In the instant case, the CSC is not the real party-in-interest as this suit confronts the Decision of the Court of
Appeals to award back wages for respondent arising from an illegitimate personnel and non-disciplinary action of
MSU, which is different from an administrative disciplinary proceeding where the injured party is the government.
We fail to see how the assailed Decision can impair the effectiveness of government, damage the civil service
system or weaken the constitutional authority of the CSC so as to authorize the latter to prosecute this case.

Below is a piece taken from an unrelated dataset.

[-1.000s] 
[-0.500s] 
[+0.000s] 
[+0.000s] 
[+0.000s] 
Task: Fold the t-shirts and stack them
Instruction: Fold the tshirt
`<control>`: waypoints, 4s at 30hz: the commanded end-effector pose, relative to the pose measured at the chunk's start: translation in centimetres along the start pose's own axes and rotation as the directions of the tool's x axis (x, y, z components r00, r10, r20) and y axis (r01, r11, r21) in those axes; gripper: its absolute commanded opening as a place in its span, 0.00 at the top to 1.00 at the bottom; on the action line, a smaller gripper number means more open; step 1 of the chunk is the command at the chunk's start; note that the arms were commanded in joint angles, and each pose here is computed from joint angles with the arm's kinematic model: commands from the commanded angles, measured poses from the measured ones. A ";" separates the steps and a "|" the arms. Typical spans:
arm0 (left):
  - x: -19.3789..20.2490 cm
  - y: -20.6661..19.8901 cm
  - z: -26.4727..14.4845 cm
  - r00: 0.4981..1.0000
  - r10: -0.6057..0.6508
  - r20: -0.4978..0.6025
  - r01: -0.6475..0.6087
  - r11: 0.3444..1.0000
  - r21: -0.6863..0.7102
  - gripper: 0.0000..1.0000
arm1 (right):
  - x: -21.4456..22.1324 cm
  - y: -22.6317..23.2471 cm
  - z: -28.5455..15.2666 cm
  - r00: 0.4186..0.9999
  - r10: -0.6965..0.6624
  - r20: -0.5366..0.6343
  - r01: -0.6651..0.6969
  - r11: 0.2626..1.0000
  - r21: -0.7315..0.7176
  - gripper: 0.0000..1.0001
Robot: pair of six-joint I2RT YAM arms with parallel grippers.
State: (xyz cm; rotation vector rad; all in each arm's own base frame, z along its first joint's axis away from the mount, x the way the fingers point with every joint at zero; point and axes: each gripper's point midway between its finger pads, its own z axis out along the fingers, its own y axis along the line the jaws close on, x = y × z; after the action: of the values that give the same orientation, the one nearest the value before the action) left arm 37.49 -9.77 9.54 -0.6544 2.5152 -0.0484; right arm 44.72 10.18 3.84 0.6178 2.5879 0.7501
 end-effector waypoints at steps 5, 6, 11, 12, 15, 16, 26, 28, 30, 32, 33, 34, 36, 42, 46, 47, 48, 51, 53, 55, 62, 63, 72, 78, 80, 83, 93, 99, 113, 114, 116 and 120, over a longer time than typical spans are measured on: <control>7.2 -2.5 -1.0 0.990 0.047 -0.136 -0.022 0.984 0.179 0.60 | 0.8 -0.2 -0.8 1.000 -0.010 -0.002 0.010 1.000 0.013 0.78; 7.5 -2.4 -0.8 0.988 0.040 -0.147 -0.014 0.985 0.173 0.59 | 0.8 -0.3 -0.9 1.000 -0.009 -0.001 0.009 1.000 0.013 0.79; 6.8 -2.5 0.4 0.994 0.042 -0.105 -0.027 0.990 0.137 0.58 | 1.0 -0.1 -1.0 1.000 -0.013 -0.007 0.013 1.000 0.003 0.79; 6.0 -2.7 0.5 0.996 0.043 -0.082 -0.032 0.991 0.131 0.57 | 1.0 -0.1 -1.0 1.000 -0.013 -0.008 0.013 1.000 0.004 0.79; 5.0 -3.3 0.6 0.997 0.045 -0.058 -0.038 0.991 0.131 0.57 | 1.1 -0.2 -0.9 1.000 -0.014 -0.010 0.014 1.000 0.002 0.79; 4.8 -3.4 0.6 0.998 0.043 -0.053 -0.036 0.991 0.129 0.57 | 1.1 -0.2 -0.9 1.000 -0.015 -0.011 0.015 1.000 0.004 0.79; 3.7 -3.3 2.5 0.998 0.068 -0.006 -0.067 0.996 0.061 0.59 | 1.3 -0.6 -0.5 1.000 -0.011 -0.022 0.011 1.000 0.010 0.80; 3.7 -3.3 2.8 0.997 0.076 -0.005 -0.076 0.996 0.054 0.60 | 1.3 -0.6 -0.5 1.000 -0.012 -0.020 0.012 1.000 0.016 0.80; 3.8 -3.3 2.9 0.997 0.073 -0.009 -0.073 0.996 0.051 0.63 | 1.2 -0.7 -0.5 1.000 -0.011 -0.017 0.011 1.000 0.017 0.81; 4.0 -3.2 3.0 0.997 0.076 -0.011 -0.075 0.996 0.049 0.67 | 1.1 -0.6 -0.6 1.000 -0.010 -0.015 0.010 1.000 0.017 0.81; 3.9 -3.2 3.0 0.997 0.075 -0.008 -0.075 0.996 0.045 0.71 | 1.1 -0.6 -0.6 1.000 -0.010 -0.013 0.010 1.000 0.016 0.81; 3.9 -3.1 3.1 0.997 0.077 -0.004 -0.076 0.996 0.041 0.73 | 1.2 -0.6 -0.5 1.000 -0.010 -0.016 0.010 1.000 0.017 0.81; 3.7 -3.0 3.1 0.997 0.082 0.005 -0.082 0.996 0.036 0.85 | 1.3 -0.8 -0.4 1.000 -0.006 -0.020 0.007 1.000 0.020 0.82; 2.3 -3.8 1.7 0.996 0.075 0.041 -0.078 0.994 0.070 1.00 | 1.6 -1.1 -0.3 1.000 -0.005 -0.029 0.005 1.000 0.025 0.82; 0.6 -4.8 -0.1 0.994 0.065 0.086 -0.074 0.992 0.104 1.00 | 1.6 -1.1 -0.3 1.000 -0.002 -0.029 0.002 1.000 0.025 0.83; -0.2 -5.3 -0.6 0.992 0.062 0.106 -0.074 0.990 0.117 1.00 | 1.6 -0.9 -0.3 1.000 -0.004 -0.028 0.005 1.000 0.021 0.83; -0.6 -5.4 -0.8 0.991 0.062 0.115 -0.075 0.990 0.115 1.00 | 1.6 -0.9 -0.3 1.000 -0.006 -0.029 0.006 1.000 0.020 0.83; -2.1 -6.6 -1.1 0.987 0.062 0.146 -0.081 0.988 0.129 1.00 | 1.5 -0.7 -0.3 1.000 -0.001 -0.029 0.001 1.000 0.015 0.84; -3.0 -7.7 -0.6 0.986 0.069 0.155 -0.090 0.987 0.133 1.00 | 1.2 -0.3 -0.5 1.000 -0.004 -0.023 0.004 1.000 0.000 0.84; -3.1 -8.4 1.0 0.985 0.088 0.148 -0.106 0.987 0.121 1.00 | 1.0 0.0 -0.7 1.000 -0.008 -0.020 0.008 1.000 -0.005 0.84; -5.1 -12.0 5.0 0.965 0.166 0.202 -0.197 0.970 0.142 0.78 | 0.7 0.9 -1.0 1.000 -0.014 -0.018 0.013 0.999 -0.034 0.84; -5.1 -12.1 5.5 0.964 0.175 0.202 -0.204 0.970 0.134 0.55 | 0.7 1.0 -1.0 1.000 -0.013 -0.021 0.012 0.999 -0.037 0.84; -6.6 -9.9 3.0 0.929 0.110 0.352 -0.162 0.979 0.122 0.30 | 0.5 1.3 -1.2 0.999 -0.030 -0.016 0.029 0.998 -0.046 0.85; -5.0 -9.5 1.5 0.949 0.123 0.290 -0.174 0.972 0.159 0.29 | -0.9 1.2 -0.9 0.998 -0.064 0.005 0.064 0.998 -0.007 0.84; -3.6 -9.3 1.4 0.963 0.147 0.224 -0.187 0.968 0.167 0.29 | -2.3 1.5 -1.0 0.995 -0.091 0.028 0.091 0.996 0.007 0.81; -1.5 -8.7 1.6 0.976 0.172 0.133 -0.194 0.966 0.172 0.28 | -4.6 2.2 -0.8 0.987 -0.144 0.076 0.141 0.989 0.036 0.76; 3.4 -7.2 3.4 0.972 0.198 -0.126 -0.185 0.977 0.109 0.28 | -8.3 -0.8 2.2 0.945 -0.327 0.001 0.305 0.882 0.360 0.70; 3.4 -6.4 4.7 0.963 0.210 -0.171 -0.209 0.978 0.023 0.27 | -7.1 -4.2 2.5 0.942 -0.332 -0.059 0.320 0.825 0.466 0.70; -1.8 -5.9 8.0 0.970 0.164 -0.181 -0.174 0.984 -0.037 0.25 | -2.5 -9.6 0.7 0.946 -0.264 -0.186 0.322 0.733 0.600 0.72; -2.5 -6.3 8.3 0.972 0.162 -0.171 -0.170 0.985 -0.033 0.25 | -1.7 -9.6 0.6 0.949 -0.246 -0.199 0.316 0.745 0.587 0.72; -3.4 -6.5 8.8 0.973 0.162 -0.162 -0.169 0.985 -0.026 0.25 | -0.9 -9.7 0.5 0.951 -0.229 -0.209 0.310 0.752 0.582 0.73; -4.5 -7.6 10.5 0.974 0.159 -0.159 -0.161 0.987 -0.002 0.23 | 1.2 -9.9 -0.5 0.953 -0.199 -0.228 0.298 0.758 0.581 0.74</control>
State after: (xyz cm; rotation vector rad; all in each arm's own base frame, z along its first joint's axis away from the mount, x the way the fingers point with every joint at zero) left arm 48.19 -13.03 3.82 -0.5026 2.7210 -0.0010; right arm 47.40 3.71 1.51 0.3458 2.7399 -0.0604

As a
rule, the material interest for this purpose belongs to MSU since it instigated the illegal dismissal and the execution
of the Decision devolves upon it.29

Regrettably, however, respondent cannot insist that MSU be the indispensable party in the instant petition since the
latter was not designated as respondent in the petition before the Court of Appeals. It would truly be a case of
having her cake and eating it too for respondent to require MSU to undertake the present appeal from the assailed
Decision when it was deprived of standing in the appellate court proceedings and unilaterally booted out as a
prospective litigant herein. Hence, by force of circumstances, the CSC has the standing to initiate the instant petition
for review.

Moreover, the OSG executed the verification and certificate of non-forum shopping in behalf of the CSC, citing as
bases therefor City Warden of the Manila City Jail v. Estrella,30 and Commissioner of Internal Revenue v. S.C.
Johnson and Son, Inc.31 Some clarification is in order to avoid perpetuating a misconception.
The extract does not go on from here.